For a company to be listed it must have a minimum cash balance, generally $5m. However, most spac agreements require a much higher amount, e.g. $100m, mostly to make the deal more appealing and show a clean balance sheet after the merger. (Prior to ’year of the spac 2020’ deals generally were structured with more debt on the balance sheet. Many spacs were just an easy way to get rid of a bad/mediocre company or business unit.) If the price falls below trust value per share and high(er) redemptions can thus be expected, it’s important for the spac to nevertheless be able to reach that minimum amount. That’s why additional financing such as debt (generally convertible) or PIPEs (private investments in public equities) can make a difference. Spacs like CFII, which recently merged with VIEW, have been trading >$11 until recently. Some feared that the deal might not close when the price dropped to $9 given that could have triggered large redemptions. Indeed, about $125m was redeemed, though given the large PIPE and trust value, the merger closed without big problems. 

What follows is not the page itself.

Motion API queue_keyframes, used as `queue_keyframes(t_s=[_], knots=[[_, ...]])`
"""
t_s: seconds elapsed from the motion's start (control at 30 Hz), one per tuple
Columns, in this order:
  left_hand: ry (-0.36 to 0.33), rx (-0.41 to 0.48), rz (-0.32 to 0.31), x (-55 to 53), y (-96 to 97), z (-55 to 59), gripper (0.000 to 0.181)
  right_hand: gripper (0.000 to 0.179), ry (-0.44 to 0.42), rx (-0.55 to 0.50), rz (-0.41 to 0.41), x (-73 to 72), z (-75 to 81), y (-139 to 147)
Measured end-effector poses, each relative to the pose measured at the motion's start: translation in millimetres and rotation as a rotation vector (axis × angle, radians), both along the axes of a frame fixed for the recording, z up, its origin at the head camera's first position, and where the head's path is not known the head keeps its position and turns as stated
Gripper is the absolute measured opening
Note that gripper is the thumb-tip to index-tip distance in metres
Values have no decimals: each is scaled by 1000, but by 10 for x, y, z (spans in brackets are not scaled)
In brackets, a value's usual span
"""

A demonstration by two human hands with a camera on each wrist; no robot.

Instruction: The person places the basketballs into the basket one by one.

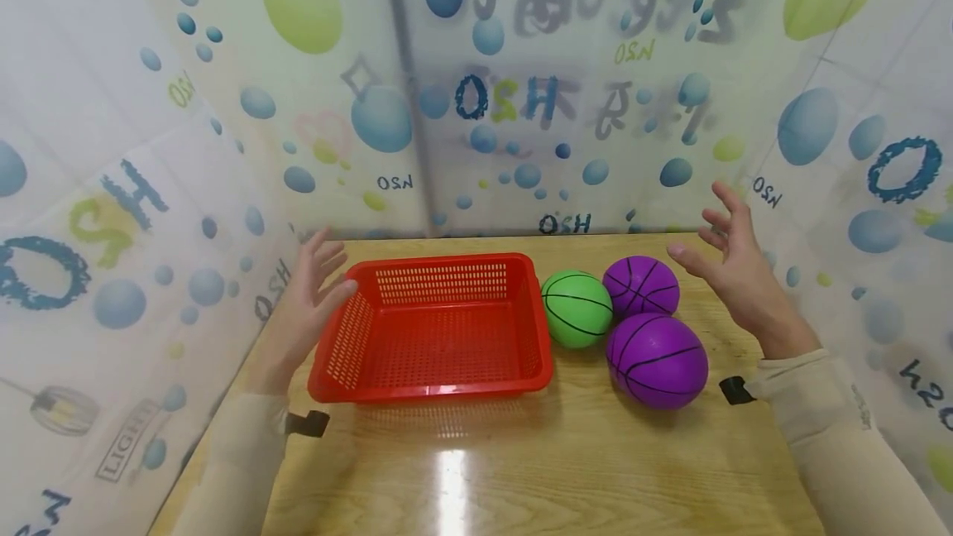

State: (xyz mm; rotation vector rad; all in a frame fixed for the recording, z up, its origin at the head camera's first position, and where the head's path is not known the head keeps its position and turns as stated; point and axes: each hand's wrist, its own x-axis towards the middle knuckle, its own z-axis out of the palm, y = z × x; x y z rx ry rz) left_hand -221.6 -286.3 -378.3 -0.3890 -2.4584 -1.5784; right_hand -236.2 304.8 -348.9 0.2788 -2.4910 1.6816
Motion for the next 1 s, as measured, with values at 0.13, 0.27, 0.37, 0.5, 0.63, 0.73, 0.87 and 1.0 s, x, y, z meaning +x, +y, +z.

It is important to keep in mind that the cash condition (whatever it may be) and redemptions often go hand in hand but are not necessarily fully tied together. This might cause strange dynamics. We can look at some examples to better understand how this might be the case:

  • Legacy Acquisition Corp (LGC) was a bit of a troubled spac. It failed to merge with an specific target a couple of times which led to redemptions and having ca. $60m cash in trust left before announcing a deal with CarID. LGC previously amended the minimum cash condition. When it came to vote for the CarID deal and potentially redeem shares, investors redeemed >$50m, causing the deal to (nevertheless) close with a balance of only $7m (my calculation), just enough to be able to list and even though many voted against the deal.
  • On the other hand GigCapital 2 (GIX) – which is close to merge with UpHealth – has plenty of cash given a capital raise of $285m (mostly convertible debt). Due to the SEC taking longer then expected to give the green light, GIX had to ask investors for additional time to close a deal. However, amending agreements generally needs about 67% of investors to vote FOR the amendments (the extension in this case), many more than what would generally be needed to close the deal. The irony here is that even though GIX is certainly able to satisfy the cash condition (and thus has its FOR vote to the deal basically secured) it now desperately needs investor votes to get the extension. And given that many spac investors are retail investors, GIX has been trying to reach out to >20,000 investors to beg them to vote in favour of the extension. Imagine satisfying all conditions to close a deal but being unable to close due to too few votes for an extension. Another way to look at this is that GIX positioned itself to need almost 70% of investors to vote for the deal – a much higher hurdle than normally needed. As such, the extension vote (due tomorrow) is a big vote of confidence for the deal.

The bottom line here is that I much more prefer spac-land to trade down, and not up, before closing a deal. It seems that investors are not aware of the many small but important nuances in merger agreements. This creates uncertainty and uncertainty = discount in my book. Many deals today are nonsense and pure pump and dump schemes and as such should trade down. However, plenty of others are genuine. Finding a spac which negotiated a good deal with basically 100% certainty of deal closing and having that spac trade down its gold to me.

Please keep in mind that the above is a (big) generalisation, and large differences can (and often do) exist between spacs. As always, do your own do diligence.